Impact on Threat Landscape
Short-Term
In the immediate aftermath of a C2 takedown:
- Active Amadey bots lose command connectivity and become dormant
- StealC operators lose access to data collection infrastructure
- Affiliates renting these platforms face temporary service disruption
Long-Term Uncertainty
Law enforcement agencies acknowledge that complete eradication of these malware families is unlikely from a single takedown.
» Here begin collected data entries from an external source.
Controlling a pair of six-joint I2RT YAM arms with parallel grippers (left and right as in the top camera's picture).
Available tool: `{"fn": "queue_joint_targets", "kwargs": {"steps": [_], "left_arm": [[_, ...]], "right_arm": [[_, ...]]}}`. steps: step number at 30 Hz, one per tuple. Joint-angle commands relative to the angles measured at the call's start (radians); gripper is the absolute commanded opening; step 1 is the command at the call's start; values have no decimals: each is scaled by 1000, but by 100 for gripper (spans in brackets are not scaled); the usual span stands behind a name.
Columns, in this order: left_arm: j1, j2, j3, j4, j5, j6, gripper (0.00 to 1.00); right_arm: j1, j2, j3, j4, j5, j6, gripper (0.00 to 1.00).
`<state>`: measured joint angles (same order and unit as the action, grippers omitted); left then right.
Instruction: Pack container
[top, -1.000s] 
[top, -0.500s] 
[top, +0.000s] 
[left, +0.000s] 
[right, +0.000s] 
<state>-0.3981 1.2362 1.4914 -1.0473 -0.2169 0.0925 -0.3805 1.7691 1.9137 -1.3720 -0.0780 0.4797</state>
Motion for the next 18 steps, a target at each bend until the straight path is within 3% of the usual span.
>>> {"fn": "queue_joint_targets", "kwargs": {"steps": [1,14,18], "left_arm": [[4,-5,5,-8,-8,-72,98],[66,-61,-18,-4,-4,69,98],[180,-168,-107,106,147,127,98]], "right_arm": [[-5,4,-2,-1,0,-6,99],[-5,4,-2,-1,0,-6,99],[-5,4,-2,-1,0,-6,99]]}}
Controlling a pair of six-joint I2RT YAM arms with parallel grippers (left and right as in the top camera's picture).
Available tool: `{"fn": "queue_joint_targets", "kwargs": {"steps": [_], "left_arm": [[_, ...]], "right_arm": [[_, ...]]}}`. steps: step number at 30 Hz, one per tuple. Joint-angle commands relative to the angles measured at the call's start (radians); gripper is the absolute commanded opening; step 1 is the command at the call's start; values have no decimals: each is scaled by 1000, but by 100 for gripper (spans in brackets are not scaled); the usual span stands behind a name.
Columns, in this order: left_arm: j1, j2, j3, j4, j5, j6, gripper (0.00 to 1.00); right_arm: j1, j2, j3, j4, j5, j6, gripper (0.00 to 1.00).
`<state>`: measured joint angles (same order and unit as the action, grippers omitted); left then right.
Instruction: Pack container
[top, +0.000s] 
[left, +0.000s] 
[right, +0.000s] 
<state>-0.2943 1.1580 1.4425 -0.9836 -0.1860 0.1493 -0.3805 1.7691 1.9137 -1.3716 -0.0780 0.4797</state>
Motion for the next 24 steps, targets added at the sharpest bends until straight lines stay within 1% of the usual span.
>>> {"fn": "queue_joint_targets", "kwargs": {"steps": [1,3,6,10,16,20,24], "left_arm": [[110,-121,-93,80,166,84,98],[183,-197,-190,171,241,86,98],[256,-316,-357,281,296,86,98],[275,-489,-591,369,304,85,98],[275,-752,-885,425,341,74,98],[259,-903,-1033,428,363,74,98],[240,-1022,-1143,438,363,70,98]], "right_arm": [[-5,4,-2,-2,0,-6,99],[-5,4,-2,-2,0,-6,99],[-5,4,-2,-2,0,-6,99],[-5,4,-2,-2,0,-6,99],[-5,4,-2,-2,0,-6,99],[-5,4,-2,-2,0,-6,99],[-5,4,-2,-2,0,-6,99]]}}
Historical precedent — including the Emotet takedown (2021), Raccoon Stealer arrest (2022), and LockBit disruption (2024) — shows that successor operations often emerge within months.
However, each major disruption:
- Forces operators to rebuild infrastructure at significant cost
- Degrades trust in the platform among renting affiliates
- Introduces uncertainty that reduces short-term attack volume
- Generates intelligence for future law enforcement actions
Detection and Response Guidance
Organizations should treat this takedown as an opportunity to audit for existing Amadey and StealC infections:
Indicators of Compromise (IoCs)
# Common Amadey persistence locations (Windows)
HKCU\Software\Microsoft\Windows\CurrentVersion\Run
C:\Users\<user>\AppData\Roaming\<random-name>\
C:\ProgramData\<random-name>\
# StealC process indicators
# Looks for short-lived processes spawned by browser processes
# Check for unusual network connections from browser directories
# Network: Look for connections to .top, .xyz, .ru domains
# from non-browser processesRecommended Actions
- Run AV/EDR scans — updated signatures should detect Amadey and StealC variants
- Review credential exposure — if StealC was present on employee devices, rotate all corporate credentials including VPN, email, and SaaS platform logins
- Check for persistence — review startup entries, scheduled tasks, and Run keys for unfamiliar entries
- Monitor for lateral movement — if Amadey was used as a loader, secondary payloads may already be present on the network
Broader Significance
The Amadey/StealC disruption under Operation Endgame is significant for several reasons:
Microsoft's role: The inclusion of Microsoft's Digital Crimes Unit alongside Europol reflects the growing integration of private sector threat intelligence into law enforcement operations. Microsoft's visibility into threat actor infrastructure through its cloud services provides actionable intelligence that accelerates takedown timelines.
Sustained pressure strategy: Operation Endgame's phased approach — targeting new malware operations in each phase — signals a long-term commitment to degrading the cybercriminal infrastructure layer rather than one-off headline actions.
Ecosystem disruption: By simultaneously targeting a loader (Amadey) and an infostealer (StealC), this action hits two critical points in the ransomware attack chain: initial access delivery and credential harvesting.